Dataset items
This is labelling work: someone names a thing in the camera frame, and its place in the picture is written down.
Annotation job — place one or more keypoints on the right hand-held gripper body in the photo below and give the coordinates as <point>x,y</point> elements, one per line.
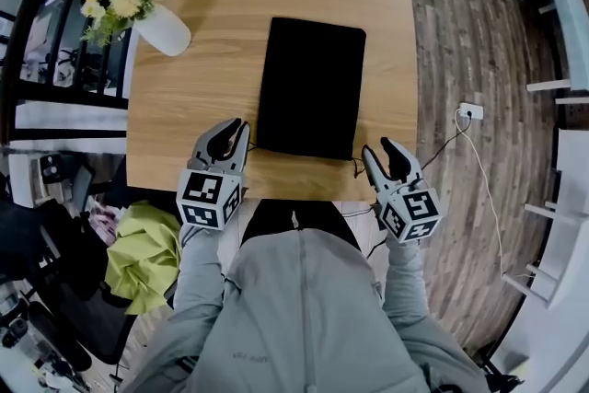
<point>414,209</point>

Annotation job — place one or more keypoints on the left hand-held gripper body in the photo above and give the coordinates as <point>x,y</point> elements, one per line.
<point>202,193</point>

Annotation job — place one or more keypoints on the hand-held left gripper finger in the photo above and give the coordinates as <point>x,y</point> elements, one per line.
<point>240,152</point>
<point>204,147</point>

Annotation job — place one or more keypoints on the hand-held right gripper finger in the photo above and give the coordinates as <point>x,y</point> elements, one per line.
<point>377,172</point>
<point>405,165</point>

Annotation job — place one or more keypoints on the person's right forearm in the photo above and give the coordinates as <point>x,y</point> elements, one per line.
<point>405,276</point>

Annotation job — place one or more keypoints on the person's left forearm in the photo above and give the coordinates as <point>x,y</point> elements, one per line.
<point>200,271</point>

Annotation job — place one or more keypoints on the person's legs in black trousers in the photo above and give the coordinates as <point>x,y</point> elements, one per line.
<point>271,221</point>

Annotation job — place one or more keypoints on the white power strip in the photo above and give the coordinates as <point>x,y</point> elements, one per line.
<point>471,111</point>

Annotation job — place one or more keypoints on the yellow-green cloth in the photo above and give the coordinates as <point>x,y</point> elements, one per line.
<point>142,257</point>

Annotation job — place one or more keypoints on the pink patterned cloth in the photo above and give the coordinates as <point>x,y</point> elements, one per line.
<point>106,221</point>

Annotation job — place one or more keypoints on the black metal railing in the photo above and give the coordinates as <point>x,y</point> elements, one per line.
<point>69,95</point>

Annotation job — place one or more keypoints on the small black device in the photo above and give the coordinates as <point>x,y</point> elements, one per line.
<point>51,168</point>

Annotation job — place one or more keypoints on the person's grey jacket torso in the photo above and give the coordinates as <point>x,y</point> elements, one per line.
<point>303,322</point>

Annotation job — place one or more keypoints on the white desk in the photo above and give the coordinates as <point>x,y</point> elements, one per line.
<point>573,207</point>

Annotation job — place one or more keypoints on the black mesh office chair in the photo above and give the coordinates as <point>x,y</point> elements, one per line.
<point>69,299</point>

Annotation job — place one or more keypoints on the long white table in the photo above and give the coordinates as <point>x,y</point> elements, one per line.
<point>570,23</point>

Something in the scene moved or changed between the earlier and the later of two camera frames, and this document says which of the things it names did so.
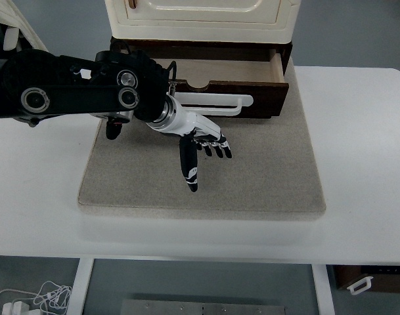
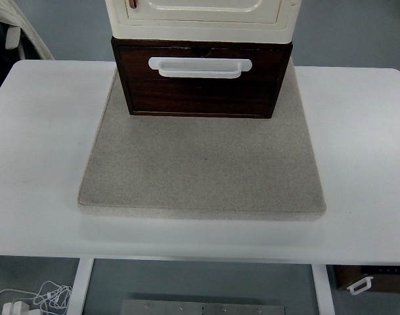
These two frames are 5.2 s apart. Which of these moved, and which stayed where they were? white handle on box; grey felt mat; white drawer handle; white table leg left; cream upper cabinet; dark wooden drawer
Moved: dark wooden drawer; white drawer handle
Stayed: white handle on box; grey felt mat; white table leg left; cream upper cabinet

...

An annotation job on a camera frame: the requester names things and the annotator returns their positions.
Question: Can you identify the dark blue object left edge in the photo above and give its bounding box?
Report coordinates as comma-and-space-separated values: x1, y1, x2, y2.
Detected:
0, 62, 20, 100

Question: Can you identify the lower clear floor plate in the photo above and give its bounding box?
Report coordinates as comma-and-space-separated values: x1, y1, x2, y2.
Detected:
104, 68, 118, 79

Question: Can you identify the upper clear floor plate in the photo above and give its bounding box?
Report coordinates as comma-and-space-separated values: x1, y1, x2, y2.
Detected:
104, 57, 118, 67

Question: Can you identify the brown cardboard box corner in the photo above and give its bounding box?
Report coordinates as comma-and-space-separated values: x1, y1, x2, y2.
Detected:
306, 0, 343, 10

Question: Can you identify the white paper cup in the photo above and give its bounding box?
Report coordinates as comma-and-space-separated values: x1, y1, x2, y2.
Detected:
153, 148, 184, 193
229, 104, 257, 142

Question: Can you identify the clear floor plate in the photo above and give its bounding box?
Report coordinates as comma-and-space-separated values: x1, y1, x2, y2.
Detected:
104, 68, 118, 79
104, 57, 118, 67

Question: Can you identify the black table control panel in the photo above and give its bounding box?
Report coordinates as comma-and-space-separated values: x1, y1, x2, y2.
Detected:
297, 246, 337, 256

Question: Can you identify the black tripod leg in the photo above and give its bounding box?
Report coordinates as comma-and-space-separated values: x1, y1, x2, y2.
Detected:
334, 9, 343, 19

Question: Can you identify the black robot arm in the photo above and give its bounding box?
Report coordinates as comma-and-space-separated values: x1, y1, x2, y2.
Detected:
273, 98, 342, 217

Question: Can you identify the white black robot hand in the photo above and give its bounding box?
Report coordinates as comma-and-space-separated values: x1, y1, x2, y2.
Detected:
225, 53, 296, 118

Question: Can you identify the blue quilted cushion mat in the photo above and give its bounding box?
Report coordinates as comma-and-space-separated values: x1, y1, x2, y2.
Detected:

--

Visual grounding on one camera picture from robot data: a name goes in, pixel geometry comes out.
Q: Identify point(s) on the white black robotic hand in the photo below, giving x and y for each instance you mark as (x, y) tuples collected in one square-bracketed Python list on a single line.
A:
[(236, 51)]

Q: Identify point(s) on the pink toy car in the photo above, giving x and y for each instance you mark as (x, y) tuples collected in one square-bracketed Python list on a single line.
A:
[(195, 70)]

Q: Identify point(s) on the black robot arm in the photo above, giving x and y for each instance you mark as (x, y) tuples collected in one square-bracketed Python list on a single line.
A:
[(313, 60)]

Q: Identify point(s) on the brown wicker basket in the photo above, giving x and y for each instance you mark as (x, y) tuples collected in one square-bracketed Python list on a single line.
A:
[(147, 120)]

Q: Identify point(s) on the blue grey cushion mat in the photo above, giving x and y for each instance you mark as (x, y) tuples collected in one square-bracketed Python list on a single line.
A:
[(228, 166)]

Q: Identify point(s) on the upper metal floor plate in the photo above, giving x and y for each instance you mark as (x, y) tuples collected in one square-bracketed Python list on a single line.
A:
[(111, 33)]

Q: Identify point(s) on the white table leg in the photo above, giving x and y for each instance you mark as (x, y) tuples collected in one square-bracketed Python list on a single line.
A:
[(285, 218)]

[Directions]: In your answer, include only the lines above starting at the line that holds "Question: Can you identify the upper" and ending at the line that holds "Question: Can you identify the black table", copied exactly.

[Solution below]:
Question: Can you identify the upper clear floor plate in the photo above and give its bounding box?
Report coordinates as comma-and-space-separated values: x1, y1, x2, y2.
Detected:
104, 57, 118, 67

Question: Can you identify the brown cardboard box corner in the photo above and give its bounding box?
Report coordinates as comma-and-space-separated values: x1, y1, x2, y2.
Detected:
306, 0, 343, 10

Question: Can you identify the white paper cup in the photo above and give its bounding box?
Report coordinates as comma-and-space-separated values: x1, y1, x2, y2.
Detected:
153, 148, 184, 193
229, 104, 257, 142

Question: Can you identify the clear floor plate in the photo above and give its bounding box?
Report coordinates as comma-and-space-separated values: x1, y1, x2, y2.
Detected:
104, 68, 118, 79
104, 57, 118, 67

Question: Can you identify the black table control panel in the photo above and give its bounding box?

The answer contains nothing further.